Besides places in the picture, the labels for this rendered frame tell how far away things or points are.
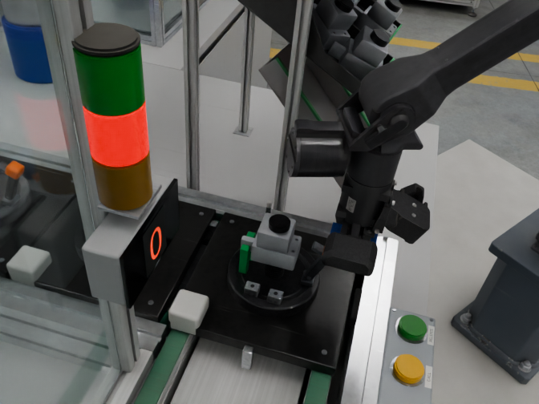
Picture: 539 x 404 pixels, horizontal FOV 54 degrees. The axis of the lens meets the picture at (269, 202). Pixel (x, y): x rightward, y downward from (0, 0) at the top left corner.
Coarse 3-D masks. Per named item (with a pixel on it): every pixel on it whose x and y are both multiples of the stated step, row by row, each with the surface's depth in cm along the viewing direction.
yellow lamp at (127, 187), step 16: (144, 160) 46; (96, 176) 47; (112, 176) 45; (128, 176) 46; (144, 176) 47; (112, 192) 47; (128, 192) 47; (144, 192) 48; (112, 208) 48; (128, 208) 48
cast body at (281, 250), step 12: (264, 216) 75; (276, 216) 74; (264, 228) 73; (276, 228) 72; (288, 228) 73; (252, 240) 77; (264, 240) 73; (276, 240) 73; (288, 240) 72; (300, 240) 76; (252, 252) 75; (264, 252) 75; (276, 252) 74; (288, 252) 74; (276, 264) 76; (288, 264) 75
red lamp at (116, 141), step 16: (144, 112) 44; (96, 128) 42; (112, 128) 42; (128, 128) 43; (144, 128) 44; (96, 144) 44; (112, 144) 43; (128, 144) 44; (144, 144) 45; (96, 160) 45; (112, 160) 44; (128, 160) 45
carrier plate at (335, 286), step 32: (224, 224) 89; (256, 224) 90; (224, 256) 84; (192, 288) 79; (224, 288) 79; (320, 288) 81; (352, 288) 82; (224, 320) 75; (256, 320) 76; (288, 320) 76; (320, 320) 76; (256, 352) 73; (288, 352) 72; (320, 352) 72
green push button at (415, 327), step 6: (402, 318) 78; (408, 318) 78; (414, 318) 78; (420, 318) 78; (402, 324) 77; (408, 324) 77; (414, 324) 77; (420, 324) 77; (402, 330) 76; (408, 330) 76; (414, 330) 76; (420, 330) 76; (426, 330) 77; (408, 336) 76; (414, 336) 76; (420, 336) 76
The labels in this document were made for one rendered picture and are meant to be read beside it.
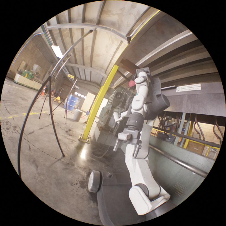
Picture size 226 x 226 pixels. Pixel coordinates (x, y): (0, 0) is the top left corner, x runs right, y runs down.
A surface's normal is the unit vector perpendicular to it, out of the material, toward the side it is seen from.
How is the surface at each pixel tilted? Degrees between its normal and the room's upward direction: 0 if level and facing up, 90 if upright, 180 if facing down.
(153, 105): 110
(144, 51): 180
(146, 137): 69
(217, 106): 90
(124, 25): 171
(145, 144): 55
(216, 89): 78
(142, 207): 90
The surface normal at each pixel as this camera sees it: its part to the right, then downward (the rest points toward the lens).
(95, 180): 0.40, -0.79
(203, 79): -0.87, -0.38
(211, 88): -0.77, -0.57
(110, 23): -0.25, 0.97
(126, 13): -0.51, 0.85
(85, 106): 0.29, 0.07
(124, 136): -0.58, -0.11
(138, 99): -0.44, -0.59
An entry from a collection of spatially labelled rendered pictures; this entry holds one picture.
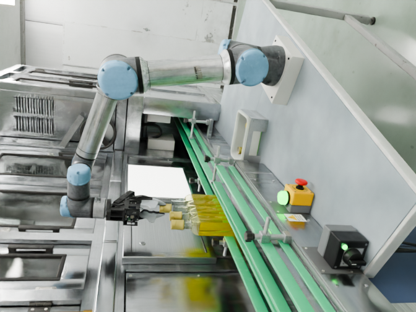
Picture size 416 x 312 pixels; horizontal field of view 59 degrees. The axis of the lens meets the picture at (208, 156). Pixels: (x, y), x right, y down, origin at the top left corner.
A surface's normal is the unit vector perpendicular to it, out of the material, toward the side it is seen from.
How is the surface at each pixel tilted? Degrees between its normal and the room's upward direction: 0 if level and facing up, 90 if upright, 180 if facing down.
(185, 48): 90
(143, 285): 90
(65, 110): 90
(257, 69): 100
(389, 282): 90
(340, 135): 0
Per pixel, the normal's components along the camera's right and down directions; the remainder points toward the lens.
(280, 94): 0.14, 0.63
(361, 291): 0.15, -0.94
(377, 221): -0.97, -0.07
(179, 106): 0.19, 0.34
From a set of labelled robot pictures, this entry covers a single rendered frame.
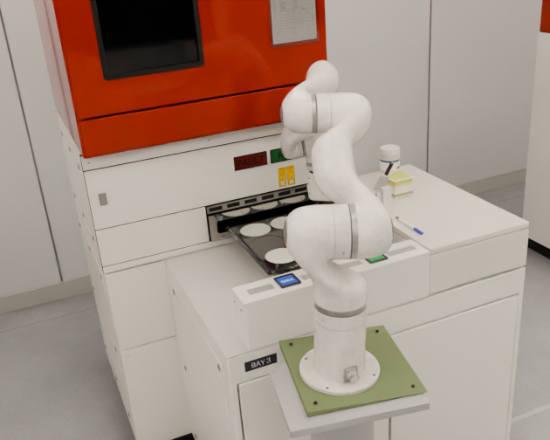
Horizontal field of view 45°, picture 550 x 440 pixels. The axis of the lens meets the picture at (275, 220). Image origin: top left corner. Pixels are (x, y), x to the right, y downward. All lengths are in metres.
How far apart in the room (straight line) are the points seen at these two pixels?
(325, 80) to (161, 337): 1.10
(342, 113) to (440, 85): 2.80
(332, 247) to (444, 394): 0.92
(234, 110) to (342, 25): 1.96
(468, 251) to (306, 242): 0.70
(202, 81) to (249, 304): 0.73
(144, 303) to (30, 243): 1.55
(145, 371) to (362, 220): 1.26
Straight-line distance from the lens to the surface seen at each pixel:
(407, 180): 2.19
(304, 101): 1.66
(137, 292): 2.26
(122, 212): 2.14
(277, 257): 1.99
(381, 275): 1.80
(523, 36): 4.77
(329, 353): 1.52
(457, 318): 2.04
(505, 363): 2.27
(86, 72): 1.96
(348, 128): 1.60
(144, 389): 2.47
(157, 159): 2.11
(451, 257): 1.92
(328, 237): 1.37
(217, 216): 2.22
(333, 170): 1.49
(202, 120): 2.07
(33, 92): 3.52
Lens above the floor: 1.80
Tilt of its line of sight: 24 degrees down
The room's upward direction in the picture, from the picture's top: 4 degrees counter-clockwise

********************

INSTRUCTIONS FOR THE TASK:
With all pictures removed, reproduce the lines from the top of the entries above through the line containing "cast body at", exactly as written.

EXPECTED ANSWER:
Besides places in the picture, the labels for this rendered frame tell how far away things or points are.
Picture: 539 x 404 pixels, horizontal FOV 54 degrees. The axis of the lens meets the picture at (269, 202). Pixel (x, y): x rightward, y downward from (0, 0) at the top left corner.
Coarse 3-D masks. Per named item (with a pixel on it): every pixel on it whose x and y are both multiples of the stated step, row by row, each with the surface's depth in cm along the viewing direction.
yellow lamp at (127, 187), step 16: (144, 160) 46; (96, 176) 47; (112, 176) 45; (128, 176) 46; (144, 176) 47; (112, 192) 47; (128, 192) 47; (144, 192) 48; (112, 208) 48; (128, 208) 48
cast body at (281, 250), step 12: (264, 216) 75; (276, 216) 74; (264, 228) 73; (276, 228) 72; (288, 228) 73; (252, 240) 77; (264, 240) 73; (276, 240) 73; (288, 240) 72; (300, 240) 76; (252, 252) 75; (264, 252) 75; (276, 252) 74; (288, 252) 74; (276, 264) 76; (288, 264) 75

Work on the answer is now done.